Employees are sending hundreds of emails to the wrong people

(Image credit: Image Credit: Evannovostro / Shutterstock)

Data breaches are most often the result of simple human error, according to a new report from Tessian.

The leading cause of online data breaches last year was employees misspelling an email address and sending sensitive information to the wrong contact. In 2019, a total of 1,357 data breaches came about as a result of email misfire, up from 447 in 2017.

Tim Sadler, CEO at Tessian, says, “Everyone has an email blunder story. After all, the average worker spends over a third of their working-week on email, so mistakes are bound to happen. But we’re seeing serious repercussions beyond just embarrassment over CC’ing the wrong person – more people are exposing personal and corporate data. These mistakes could see your data falling into the wrong hands and your company facing the regulator’s wrath under GDPR.”
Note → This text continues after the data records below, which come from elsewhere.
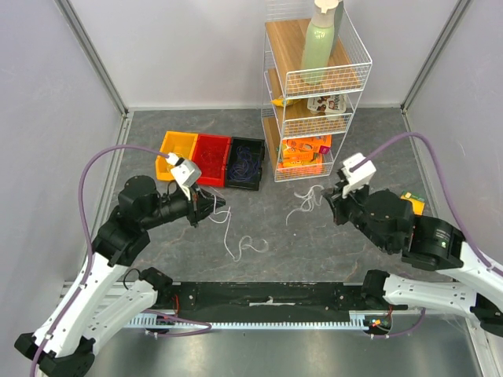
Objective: Untangle the cables
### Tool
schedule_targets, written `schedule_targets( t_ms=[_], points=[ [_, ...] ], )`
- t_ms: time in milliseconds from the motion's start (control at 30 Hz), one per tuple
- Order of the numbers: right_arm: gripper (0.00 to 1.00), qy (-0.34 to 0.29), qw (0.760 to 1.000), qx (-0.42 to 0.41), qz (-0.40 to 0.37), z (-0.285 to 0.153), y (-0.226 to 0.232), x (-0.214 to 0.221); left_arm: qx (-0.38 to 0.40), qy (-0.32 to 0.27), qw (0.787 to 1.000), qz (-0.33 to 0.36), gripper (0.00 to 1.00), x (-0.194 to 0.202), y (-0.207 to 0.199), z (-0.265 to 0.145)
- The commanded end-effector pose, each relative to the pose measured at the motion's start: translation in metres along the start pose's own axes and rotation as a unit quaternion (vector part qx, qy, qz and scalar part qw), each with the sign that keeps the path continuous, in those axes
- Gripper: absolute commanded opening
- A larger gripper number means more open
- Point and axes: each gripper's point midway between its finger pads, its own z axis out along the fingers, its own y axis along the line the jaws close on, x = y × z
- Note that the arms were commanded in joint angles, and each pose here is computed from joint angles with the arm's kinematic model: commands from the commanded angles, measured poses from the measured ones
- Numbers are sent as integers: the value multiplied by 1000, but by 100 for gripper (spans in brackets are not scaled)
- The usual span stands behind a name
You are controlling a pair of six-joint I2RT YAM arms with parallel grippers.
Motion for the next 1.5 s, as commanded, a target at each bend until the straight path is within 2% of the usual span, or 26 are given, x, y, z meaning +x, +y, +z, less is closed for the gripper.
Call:
schedule_targets(
  t_ms=[0,67,167,300,433,567,700,733,800,867,933,1233,1367,1467],
  points=[
    [0,-52,992,103,51,-23,-47,-14,-32,6,999,-4,2,-6,12,2],
    [0,-68,989,115,67,-31,-57,-18,-38,37,998,-24,2,10,20,12],
    [0,-87,986,114,83,-40,-62,-21,-45,111,989,-88,2,54,33,33],
    [0,-95,985,107,96,-43,-62,-21,-75,203,957,-195,2,115,48,54],
    [0,-92,985,106,96,-42,-61,-17,-131,239,927,-257,6,154,61,55],
    [0,-88,986,106,92,-39,-60,-15,-148,238,911,-303,28,171,61,57],
    [0,-87,987,103,87,-33,-55,-14,-141,253,900,-325,36,186,57,65],
    [0,-86,988,101,86,-32,-54,-14,-144,256,899,-324,42,188,59,68],
    [0,-85,988,97,85,-30,-52,-14,-148,263,897,-322,59,191,59,71],
    [0,-84,989,94,84,-29,-50,-14,-149,268,900,-309,81,193,58,74],
    [0,-84,988,92,86,-30,-50,-13,-155,277,901,-295,93,198,57,76],
    [0,-87,988,94,88,-29,-51,-11,-210,345,875,-268,96,240,57,85],
    [0,-87,988,92,88,-27,-49,-10,-232,356,871,-246,83,252,59,91],
    [0,-86,988,88,88,-26,-47,-9,-247,349,874,-232,58,248,64,98]
  ],
)
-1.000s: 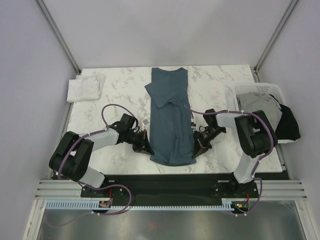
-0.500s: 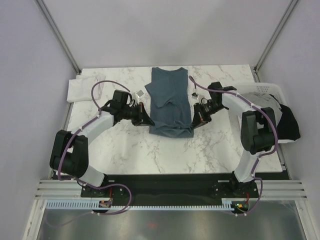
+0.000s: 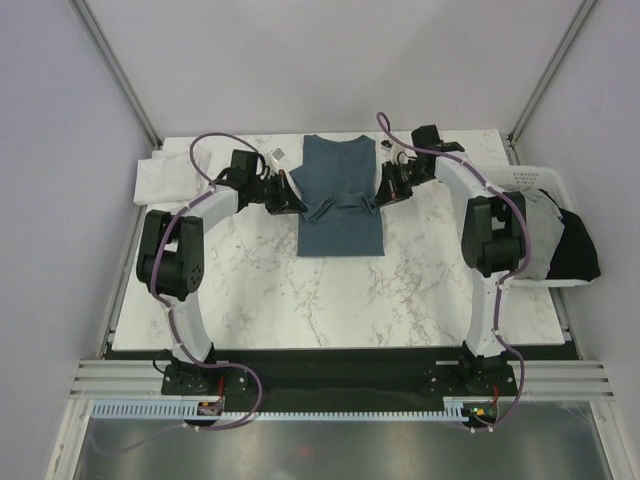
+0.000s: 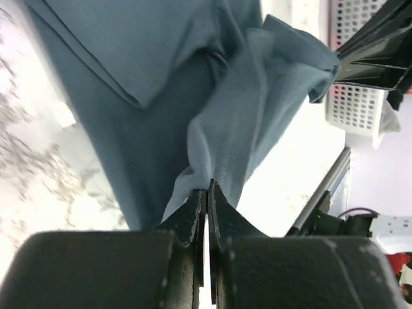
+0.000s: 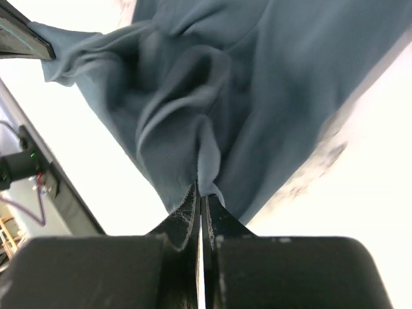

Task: Fold and stack the t-shirts
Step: Fold the tshirt

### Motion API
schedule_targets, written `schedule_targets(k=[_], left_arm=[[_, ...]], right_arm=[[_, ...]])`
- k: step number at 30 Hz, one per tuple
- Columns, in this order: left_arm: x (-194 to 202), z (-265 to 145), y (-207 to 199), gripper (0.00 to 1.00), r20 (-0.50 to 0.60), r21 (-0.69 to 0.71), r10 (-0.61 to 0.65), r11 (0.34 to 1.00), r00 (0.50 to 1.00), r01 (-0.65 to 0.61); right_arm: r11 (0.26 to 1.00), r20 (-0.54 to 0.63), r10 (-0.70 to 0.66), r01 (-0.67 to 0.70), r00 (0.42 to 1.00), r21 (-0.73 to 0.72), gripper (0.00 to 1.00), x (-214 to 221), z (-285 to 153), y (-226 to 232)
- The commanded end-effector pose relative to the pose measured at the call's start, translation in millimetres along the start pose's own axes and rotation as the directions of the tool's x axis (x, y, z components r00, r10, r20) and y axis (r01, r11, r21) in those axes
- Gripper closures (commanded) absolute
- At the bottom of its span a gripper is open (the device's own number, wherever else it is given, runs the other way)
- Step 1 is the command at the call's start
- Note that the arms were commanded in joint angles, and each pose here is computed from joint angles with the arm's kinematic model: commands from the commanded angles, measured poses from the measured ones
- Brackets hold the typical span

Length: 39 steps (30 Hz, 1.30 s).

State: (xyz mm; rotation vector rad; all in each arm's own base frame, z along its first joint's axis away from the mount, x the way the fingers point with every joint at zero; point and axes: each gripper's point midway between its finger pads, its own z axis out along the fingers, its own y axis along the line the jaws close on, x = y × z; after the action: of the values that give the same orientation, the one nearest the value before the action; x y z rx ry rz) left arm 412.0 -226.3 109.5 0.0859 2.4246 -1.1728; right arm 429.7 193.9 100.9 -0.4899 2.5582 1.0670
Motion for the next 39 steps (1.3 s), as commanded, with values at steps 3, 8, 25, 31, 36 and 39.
schedule_targets(k=[3,8,25,31,36,39], left_arm=[[-41,13,2,0.98,0.076,0.001,0.093,0.996,0.993,-0.093],[-53,23,18,0.98,0.106,-0.038,0.11,0.994,0.988,-0.107],[-91,43,32,0.98,0.154,-0.069,0.143,0.989,0.978,-0.134],[-98,46,38,0.84,0.143,-0.108,0.137,0.987,0.98,-0.122],[-107,11,4,0.53,0.172,-0.108,0.198,0.977,0.965,-0.182],[-88,-14,-15,0.37,0.174,-0.089,0.207,0.977,0.963,-0.194]], right_arm=[[0.997,0.122,-0.067,0.063,0.99,0.036,1.0,-48,5,-12],[0.999,0.181,-0.033,0.026,0.983,0.037,1.0,-65,15,-21],[0.997,0.247,-0.014,-0.004,0.969,0.071,1.0,-83,24,-47],[0.995,0.277,-0.04,0.014,0.96,0.094,0.94,-93,21,-52],[0.987,0.338,-0.116,0.07,0.934,0.146,0.56,-102,-17,-31],[0.985,0.334,-0.137,0.091,0.933,0.149,0.52,-72,-30,-17]])
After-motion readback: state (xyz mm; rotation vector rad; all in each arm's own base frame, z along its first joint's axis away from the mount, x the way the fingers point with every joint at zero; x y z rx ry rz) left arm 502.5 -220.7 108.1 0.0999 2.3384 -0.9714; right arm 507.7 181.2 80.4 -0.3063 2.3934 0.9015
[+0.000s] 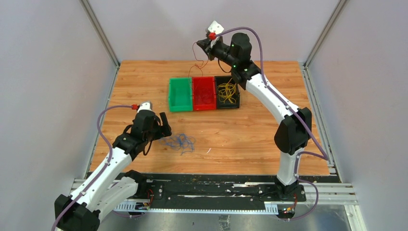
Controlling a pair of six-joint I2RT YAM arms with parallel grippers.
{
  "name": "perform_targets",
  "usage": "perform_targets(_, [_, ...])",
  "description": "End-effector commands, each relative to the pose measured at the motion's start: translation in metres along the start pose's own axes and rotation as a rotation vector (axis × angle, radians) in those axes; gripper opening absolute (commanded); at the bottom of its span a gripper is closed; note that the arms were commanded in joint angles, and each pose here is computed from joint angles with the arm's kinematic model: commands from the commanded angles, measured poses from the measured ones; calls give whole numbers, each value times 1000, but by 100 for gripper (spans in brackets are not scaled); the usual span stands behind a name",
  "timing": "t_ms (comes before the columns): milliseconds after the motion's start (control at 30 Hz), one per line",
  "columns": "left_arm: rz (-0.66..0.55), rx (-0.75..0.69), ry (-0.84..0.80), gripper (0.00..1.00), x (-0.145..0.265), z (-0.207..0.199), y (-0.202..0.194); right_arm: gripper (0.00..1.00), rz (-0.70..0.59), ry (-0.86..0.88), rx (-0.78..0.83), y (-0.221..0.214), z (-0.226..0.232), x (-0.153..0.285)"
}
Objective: Untangle the cables
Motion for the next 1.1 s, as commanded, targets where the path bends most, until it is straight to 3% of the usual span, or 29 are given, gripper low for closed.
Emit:
perform_targets(0, [-16, -7, 24, 100, 2, 1, 4, 0, -63, -48, 54, 30, -14, 13])
perform_targets(467, [-19, -14, 41, 100, 3, 3, 5, 0, 81, -82, 90, 6, -16, 40])
perform_targets(1067, [-9, -20, 57, 100, 1, 4, 4, 0, 242, -7, 6, -72, 22, 32])
Point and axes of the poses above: each gripper's point midway between its finger pads, its own x axis back along the fingers, its own z axis along the line the jaws close on, y = z × x, the point moved 6 cm from there along x, back along the fingers, and after that the axes turned 13 degrees about x, right-handed, at the moved point
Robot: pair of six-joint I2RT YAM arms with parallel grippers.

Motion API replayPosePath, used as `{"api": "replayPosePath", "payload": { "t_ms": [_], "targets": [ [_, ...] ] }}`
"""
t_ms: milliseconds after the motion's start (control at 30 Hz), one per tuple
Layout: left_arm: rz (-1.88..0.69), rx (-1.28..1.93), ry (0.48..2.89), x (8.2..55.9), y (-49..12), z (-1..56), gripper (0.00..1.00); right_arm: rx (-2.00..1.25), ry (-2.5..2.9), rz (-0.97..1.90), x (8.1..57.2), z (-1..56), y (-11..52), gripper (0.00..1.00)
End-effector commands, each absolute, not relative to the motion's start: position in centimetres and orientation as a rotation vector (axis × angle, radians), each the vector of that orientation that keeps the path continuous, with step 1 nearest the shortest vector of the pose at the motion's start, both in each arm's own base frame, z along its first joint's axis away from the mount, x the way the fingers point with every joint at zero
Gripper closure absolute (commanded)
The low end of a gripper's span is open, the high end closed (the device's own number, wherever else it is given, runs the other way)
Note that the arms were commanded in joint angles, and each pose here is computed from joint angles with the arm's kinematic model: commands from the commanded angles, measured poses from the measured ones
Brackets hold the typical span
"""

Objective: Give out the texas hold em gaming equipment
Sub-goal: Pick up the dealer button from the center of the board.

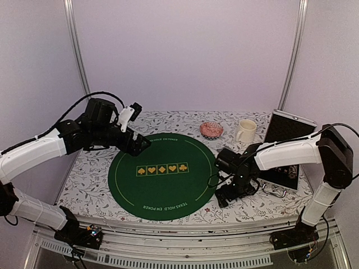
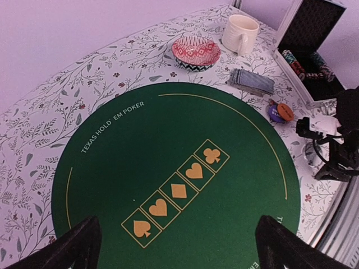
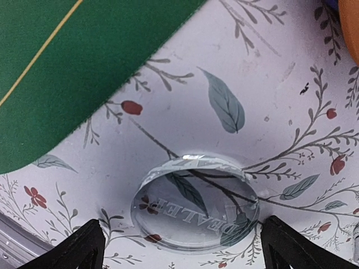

Another common problem facing businesses is employees sending company data to unauthorised or personal email accounts. Workers at large enterprises did just that almost 200,000 times last year, while SMBs saw 5,000 instances in the same period.

“Human error is the leading cause of breaches, because people make mistakes and break the rules. In many cases, people may not even realise they’re doing anything wrong. If businesses want to keep their data safe, they need to start at the human level and create a people-centric approach to cybersecurity that focuses on educating and protecting their employees,” said Sadler.